Under ANCOM’s proposal, regulated providers would continue to pay MTR capped at 0.96 eurocents per minute, and FTR would continue to be capped at 0.14 eurocents per minute. This charge would be included in the final bills received by consumers, for calls made to a number of different operators.

These tariffs were originally levied in 2014, based on a BU-LRIC model which was developed during 2013 and 2014. An LRIC, or Long Run Incremental Cost model, is often used in telecoms regulation to determine how much competitors pay for services that an operator with a lot of market power supplies. A Bottom-Up LRIC is used to calculate mobile and fixed costs depending on factors such as cost of the network infrastructure and its technical characteristics, demand for the services and engineering algorithms.

However, this BU-LRIC model is now out of date and yet ANCOM has not demonstrated any interest in reviewing it, or even adding some current figures into the mix. Regulators in other countries have updated similar models with relevant data.

In its proposal, ANCOM stated that it did not anticipate beginning the long process of making changes to its pure BU-LRIC system until at least next year. ANCOM has indicated that first it must review the EU’s official stance on recommendations on termination rates and adopt the European Electronic Communications Code.

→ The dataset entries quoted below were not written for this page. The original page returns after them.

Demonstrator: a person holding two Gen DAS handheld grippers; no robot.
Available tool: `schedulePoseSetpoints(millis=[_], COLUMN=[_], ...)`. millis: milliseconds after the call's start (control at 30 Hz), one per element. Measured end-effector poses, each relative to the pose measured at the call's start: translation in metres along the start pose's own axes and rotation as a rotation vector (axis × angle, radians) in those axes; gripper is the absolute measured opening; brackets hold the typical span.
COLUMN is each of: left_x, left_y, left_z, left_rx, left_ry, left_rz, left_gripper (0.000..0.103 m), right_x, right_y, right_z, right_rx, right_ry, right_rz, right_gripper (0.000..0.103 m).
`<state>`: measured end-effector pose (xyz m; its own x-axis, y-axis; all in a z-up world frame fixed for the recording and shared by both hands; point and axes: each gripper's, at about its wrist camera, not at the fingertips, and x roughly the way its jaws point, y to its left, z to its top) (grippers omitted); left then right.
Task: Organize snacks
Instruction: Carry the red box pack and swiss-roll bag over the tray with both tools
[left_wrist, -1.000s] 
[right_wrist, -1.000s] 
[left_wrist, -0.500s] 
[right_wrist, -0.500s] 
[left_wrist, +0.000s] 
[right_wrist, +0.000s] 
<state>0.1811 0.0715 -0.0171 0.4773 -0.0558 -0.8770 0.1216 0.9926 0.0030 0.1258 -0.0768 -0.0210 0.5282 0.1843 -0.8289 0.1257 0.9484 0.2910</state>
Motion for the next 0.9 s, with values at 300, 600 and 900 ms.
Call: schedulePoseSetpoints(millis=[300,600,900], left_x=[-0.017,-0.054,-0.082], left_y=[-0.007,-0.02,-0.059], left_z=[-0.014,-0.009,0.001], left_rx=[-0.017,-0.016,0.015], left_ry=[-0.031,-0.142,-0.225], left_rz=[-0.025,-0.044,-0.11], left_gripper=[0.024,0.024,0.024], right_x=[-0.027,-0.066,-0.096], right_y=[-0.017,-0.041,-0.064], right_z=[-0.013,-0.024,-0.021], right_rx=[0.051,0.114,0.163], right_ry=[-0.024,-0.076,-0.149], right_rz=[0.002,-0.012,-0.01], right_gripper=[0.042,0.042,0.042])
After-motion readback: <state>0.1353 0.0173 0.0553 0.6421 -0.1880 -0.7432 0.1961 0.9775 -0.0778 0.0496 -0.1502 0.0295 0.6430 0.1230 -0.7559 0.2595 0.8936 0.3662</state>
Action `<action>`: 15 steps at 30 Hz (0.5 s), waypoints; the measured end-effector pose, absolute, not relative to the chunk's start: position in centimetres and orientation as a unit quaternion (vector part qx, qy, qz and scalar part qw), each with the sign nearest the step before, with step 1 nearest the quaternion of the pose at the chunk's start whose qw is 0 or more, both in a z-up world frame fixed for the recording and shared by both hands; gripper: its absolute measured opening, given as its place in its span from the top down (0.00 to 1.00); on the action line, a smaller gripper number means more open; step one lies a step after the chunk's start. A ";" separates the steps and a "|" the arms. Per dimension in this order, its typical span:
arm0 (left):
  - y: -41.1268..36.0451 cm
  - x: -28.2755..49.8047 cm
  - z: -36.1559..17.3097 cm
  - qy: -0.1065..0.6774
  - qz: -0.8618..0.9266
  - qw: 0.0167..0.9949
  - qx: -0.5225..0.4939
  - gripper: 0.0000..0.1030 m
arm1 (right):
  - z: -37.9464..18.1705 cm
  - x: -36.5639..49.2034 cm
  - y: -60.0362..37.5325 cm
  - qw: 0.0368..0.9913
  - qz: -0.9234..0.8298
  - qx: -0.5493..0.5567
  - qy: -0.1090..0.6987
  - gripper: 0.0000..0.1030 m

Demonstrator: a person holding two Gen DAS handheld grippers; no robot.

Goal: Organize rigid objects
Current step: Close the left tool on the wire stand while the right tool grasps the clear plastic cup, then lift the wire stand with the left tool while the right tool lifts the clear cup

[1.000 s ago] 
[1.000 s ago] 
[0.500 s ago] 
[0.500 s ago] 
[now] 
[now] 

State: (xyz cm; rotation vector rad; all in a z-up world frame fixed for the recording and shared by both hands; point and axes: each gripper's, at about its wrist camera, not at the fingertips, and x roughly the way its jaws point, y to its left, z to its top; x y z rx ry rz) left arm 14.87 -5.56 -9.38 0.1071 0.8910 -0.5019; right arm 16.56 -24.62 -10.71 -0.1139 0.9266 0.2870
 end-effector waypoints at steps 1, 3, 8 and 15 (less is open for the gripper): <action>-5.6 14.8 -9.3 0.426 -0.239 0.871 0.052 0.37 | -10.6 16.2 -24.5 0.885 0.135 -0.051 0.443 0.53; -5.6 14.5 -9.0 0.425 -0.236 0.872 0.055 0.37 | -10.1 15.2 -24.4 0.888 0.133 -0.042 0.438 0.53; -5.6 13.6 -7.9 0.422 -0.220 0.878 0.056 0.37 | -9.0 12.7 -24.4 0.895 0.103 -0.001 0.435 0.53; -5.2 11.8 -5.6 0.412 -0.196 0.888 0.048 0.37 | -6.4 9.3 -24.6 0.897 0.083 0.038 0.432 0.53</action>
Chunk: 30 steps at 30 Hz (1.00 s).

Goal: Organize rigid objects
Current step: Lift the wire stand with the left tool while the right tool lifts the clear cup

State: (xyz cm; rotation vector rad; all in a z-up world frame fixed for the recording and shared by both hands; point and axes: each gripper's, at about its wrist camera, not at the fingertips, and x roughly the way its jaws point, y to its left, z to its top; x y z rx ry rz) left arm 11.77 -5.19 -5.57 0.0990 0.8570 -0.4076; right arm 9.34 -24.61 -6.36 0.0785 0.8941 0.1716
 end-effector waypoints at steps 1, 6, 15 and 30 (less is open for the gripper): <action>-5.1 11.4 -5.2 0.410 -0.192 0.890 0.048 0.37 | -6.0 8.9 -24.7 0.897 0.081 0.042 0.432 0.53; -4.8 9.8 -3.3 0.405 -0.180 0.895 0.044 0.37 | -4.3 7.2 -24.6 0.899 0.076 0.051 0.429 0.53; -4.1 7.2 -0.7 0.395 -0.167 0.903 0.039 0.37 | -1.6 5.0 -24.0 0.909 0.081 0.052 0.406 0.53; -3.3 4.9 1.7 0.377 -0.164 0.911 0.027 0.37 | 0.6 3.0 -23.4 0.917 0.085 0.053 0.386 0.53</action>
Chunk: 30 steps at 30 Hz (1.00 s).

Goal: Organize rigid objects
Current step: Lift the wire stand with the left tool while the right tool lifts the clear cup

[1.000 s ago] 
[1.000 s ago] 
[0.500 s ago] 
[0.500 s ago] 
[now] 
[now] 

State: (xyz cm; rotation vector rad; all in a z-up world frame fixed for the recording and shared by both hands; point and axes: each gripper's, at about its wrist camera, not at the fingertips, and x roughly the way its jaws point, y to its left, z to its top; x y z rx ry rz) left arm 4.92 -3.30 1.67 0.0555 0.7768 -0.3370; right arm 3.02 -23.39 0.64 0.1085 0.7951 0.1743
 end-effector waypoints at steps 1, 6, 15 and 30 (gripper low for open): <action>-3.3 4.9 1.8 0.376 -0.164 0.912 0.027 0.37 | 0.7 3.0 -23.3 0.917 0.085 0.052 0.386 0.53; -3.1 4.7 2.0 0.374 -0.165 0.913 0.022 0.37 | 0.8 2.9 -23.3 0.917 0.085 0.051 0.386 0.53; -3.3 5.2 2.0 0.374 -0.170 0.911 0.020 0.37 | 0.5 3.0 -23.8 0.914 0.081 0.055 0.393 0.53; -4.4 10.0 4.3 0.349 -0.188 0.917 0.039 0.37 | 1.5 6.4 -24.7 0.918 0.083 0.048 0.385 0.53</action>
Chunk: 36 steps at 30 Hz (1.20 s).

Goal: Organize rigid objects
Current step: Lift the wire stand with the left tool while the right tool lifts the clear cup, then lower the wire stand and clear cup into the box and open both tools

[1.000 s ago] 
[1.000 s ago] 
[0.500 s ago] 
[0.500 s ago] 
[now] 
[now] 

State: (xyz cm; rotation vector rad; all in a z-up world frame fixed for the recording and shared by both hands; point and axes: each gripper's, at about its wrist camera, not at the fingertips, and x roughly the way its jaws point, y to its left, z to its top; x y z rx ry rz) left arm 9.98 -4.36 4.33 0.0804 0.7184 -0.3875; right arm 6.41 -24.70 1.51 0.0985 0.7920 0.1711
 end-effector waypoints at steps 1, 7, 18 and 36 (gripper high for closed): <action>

The Commission is not convinced that ANCOM has supplied sufficient evidence to demonstrate that its plan to leave its cost model unchanged is complying with the current regulatory framework. In particular, the Commission has concerns that the MTRs and the FTRs that were determined in 2014 are a reflection of a provider that is a hypothetically efficient supplier. This is a necessary parameter, as set out in EU Recommendation on Termination Rates.

In addition, the FTR proposed is the most expensive BU-LRIC charge in the EU, according to the most recent (June 2017) BEREC (Body of European Regulators for Electronic Communications) figures. These figures also demonstrated that the MTR proposed is also more than the average pure BU-LRIC rate in the EU.

Differences in wholesale voice termination

As models have been updated and termination rates are following a general trend downwards in other member states of the EU, the Commission has some concerns that the difference between termination rates in Romania and other members of the EU is going to become even larger in the next few years.

The Commission has concluded that MTRs and FTRs in Romania fail to comply with the regulatory framework, as ANCOM has not shown that its pricing structure is appropriate given current conditions in the telecoms market. It is also thought that ANCOM’s rate could lead to the formation of an internal barrier in the market, as Romanian operators could continue to levy higher MTRs and FTRs.

The Commission has three months for discussion of this case with ANCOM and BEREC to ensure EU law is being upheld. At the conclusion of the investigation, the Commission may eliminate its reservations, or issue a directive asking ANCOM to withdraw or amend its proposal. If ANCOM does not do this, in the absence of any valid justification, the Commission has the right to consider other legal measures.